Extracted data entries

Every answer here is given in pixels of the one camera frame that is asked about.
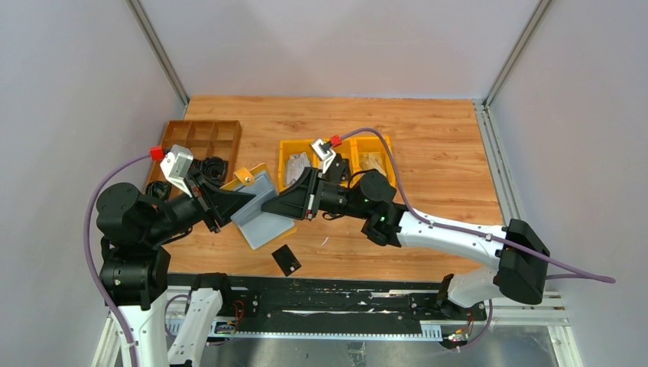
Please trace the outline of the yellow leather card holder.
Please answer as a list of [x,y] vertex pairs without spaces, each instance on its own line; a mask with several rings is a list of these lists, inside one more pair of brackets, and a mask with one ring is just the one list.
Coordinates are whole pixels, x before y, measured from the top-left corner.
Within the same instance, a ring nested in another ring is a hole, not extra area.
[[232,222],[252,250],[296,232],[293,219],[261,209],[264,203],[278,196],[266,164],[259,164],[250,170],[244,167],[236,170],[222,189],[254,195],[250,202],[232,215]]

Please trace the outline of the grey credit card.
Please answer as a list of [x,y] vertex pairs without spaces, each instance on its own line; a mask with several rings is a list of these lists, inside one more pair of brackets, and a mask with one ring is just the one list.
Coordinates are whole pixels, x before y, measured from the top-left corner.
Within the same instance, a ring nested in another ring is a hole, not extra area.
[[291,276],[295,271],[302,268],[301,263],[288,245],[282,245],[272,252],[271,255],[286,277]]

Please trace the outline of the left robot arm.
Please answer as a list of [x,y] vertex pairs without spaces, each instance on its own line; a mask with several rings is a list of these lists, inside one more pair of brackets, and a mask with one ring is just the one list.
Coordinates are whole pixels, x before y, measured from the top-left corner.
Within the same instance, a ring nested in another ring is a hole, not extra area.
[[186,182],[189,193],[167,201],[145,195],[131,183],[111,185],[96,201],[104,260],[99,280],[123,334],[126,365],[197,366],[210,321],[232,302],[226,274],[199,275],[192,286],[197,304],[189,309],[177,344],[168,347],[165,307],[171,256],[164,246],[189,235],[199,222],[219,232],[253,199],[250,193],[223,190],[198,172]]

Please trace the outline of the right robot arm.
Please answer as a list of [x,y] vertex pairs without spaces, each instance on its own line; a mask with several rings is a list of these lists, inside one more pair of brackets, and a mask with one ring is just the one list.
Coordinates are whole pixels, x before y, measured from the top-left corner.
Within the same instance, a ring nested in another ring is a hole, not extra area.
[[529,223],[511,219],[506,226],[481,226],[436,217],[394,202],[396,193],[377,170],[342,186],[307,168],[261,209],[297,220],[314,219],[317,213],[362,219],[362,233],[377,245],[431,248],[481,264],[475,271],[445,276],[441,303],[468,308],[499,297],[541,303],[550,253]]

What is needed
Would you copy out the data exactly, leaving every picture out?

Output for this exercise
Every answer here is given in pixels of the one camera frame that is asked about.
Please trace the outline of the yellow leather card holder.
Please answer as a list of [x,y] vertex pairs without spaces, each instance on its own line; a mask with several rings is a list of these lists, inside one more pair of brackets, and a mask with one ring is just the one list.
Coordinates are whole pixels, x before y, measured from the top-left corner.
Within the same instance, a ring nested in another ring is a hole, not extra area.
[[232,222],[252,250],[296,232],[293,219],[261,209],[264,203],[278,196],[266,164],[259,164],[250,170],[244,167],[236,170],[222,189],[254,195],[250,202],[232,215]]

Please trace the outline of the grey credit card.
Please answer as a list of [x,y] vertex pairs without spaces, each instance on its own line; a mask with several rings is a list of these lists, inside one more pair of brackets, and a mask with one ring is just the one list.
Coordinates are whole pixels, x before y, measured from the top-left corner.
Within the same instance, a ring nested in another ring is a hole, not extra area.
[[291,276],[295,271],[302,268],[301,263],[288,245],[282,245],[272,252],[271,255],[286,277]]

Please trace the outline of the left robot arm.
Please answer as a list of [x,y] vertex pairs without spaces, each instance on its own line; a mask with several rings is a list of these lists, inside one more pair of brackets, and a mask with one ring is just the one list.
Coordinates are whole pixels, x before y, measured from the top-left corner.
Within the same instance, a ring nested in another ring is a hole, not extra area.
[[186,182],[189,193],[167,201],[145,195],[131,183],[111,185],[96,201],[104,260],[99,280],[123,334],[126,365],[197,366],[210,321],[232,302],[226,274],[199,275],[192,286],[197,304],[189,309],[177,344],[168,347],[165,307],[171,256],[164,246],[189,235],[199,222],[219,232],[253,199],[250,193],[223,190],[198,172]]

Please trace the outline of the right robot arm.
Please answer as a list of [x,y] vertex pairs without spaces, each instance on its own line; a mask with several rings is a list of these lists, inside one more pair of brackets, and a mask with one ring is just the one list.
Coordinates are whole pixels, x before y, measured from the top-left corner.
Within the same instance, a ring nested in another ring is a hole, not extra area.
[[529,223],[511,219],[506,226],[481,226],[436,217],[394,202],[396,193],[377,170],[342,186],[307,168],[261,209],[297,220],[314,219],[317,213],[362,219],[362,233],[377,245],[431,248],[481,264],[475,271],[445,276],[441,303],[468,308],[499,297],[541,303],[550,253]]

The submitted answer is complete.